Elvio Porcel de Peralta
- On the cover of Estadio, 1968

Personal information
- Full name: Elvio Ricardo Porcel de Peralta Arnaldo
- Date of birth: 12 July 1938
- Place of birth: Villa María, Argentina
- Date of death: 9 April 2000 (aged 61)
- Place of death: Talca, Chile
- Height: 1.76 m (5 ft 9 in)
- Position: Attacking midfielder

Youth career
- Unión Central

Senior career*
- Years: Team / Apps / (Gls)
- 1954–1958: Tigre
- 1959: Vélez Sarsfield
- 1960–1961: Tigre
- 1962–1967: Rangers
- 1968–1969: Santiago Wanderers
- 1970: Unión La Calera

= Elvio Porcel de Peralta =

Argentine footballer (1938–2000)

Elvio Ricardo Porcel de Peralta Arnaldo (12 July 1938 – 9 April 2000) was an Argentine and naturalized Chilean footballer who played as an attacking midfielder. Nicknamed El duro entre los duros ('the toughest among the toughest'), he was known for his temper and received a record 97 red cards in his career.

==Career==
Porcel de Peralta was born on 12 July 1938 in Villa María, Argentina. He was the son of a railway official and played football as a youth for the Argentine club Unión Central starting at age 11. He had wished to study medicine, but gave up that goal when he received an offer at age 16 to join Club Atlético Tigre, of the Primera División, in 1954. He played for Tigre from 1954 to 1958, left for Vélez Sarsfield in 1959, and then returned to Tigre from 1960 to 1961.
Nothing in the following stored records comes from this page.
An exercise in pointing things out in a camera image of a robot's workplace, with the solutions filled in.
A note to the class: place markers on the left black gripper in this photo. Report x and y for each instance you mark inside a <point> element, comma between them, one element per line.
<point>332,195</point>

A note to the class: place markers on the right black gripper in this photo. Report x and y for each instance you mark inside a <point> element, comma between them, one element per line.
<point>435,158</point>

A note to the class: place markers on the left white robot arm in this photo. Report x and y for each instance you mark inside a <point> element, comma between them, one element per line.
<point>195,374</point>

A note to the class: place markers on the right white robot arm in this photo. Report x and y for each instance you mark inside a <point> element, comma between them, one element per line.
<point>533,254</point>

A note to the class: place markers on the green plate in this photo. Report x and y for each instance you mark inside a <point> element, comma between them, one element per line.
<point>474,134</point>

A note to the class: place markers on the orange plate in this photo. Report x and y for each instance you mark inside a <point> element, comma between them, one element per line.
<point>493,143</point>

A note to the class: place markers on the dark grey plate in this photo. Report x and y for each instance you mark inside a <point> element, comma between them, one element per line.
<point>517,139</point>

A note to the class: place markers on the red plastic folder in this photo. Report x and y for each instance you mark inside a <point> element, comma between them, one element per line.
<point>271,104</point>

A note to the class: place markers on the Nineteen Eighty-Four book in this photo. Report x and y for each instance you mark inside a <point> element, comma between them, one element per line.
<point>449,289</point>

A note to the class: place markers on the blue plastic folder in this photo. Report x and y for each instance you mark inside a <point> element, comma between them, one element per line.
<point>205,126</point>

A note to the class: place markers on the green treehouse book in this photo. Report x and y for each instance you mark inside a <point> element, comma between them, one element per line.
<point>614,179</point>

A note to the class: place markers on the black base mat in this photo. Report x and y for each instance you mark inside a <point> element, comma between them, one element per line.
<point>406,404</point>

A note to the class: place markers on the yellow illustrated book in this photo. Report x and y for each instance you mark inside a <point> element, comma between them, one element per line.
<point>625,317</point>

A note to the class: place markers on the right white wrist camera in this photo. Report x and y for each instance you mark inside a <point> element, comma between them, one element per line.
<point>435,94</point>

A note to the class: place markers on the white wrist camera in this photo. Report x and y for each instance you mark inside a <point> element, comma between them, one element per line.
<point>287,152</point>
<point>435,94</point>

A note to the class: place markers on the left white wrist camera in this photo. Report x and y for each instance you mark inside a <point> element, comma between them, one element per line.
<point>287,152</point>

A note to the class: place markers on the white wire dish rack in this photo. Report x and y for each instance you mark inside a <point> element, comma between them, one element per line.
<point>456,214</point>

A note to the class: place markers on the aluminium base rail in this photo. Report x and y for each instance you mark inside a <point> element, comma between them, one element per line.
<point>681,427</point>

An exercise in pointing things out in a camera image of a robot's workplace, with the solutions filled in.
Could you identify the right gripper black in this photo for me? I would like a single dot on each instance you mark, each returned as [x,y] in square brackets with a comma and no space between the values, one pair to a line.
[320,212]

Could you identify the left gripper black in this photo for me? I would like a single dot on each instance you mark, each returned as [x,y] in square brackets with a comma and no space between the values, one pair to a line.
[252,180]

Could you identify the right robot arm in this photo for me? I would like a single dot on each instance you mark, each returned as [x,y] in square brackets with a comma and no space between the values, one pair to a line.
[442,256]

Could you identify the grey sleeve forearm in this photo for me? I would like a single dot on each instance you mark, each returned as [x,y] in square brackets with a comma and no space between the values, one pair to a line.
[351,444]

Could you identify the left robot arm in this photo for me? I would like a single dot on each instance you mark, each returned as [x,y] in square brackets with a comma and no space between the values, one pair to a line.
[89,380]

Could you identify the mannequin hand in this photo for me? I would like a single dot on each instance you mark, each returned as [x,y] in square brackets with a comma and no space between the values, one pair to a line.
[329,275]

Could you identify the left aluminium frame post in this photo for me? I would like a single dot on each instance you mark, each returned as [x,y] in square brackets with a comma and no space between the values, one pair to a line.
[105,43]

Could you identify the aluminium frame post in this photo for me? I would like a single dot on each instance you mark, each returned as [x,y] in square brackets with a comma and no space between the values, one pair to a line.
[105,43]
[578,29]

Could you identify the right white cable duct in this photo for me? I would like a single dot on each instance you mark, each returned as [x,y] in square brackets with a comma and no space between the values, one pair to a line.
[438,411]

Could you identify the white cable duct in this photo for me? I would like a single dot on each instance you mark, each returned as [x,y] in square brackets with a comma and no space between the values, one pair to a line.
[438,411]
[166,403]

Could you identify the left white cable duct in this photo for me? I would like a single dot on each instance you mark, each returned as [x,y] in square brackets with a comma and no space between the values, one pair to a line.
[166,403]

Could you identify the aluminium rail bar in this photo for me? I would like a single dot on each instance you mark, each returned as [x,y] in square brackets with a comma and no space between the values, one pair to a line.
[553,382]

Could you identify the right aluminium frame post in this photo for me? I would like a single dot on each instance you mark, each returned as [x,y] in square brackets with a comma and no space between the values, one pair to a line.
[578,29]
Porcel de Peralta left Argentina to join the Chilean side Rangers de Talca at the suggestion of Vicente Cantatore in April 1962. He was moved to midfielder, a position he had played at the start of his career, after having been a forward in the later years of his tenure with Tigre. He played with the Rangers for six years, from 1962 to 1967, and was one of their top players.

Porcel de Peralta was granted Chilean citizenship in 1968. In the same year, he was noticed by José Pérez Figueiras, the manager of the Santiago Wanderers, and signed to play with them. He played two seasons with the team and was a key member of the 1968 team, known as Los Panzers, which won the 1968 Primera División de Chile championship and competed at the 1969 Copa Libertadores.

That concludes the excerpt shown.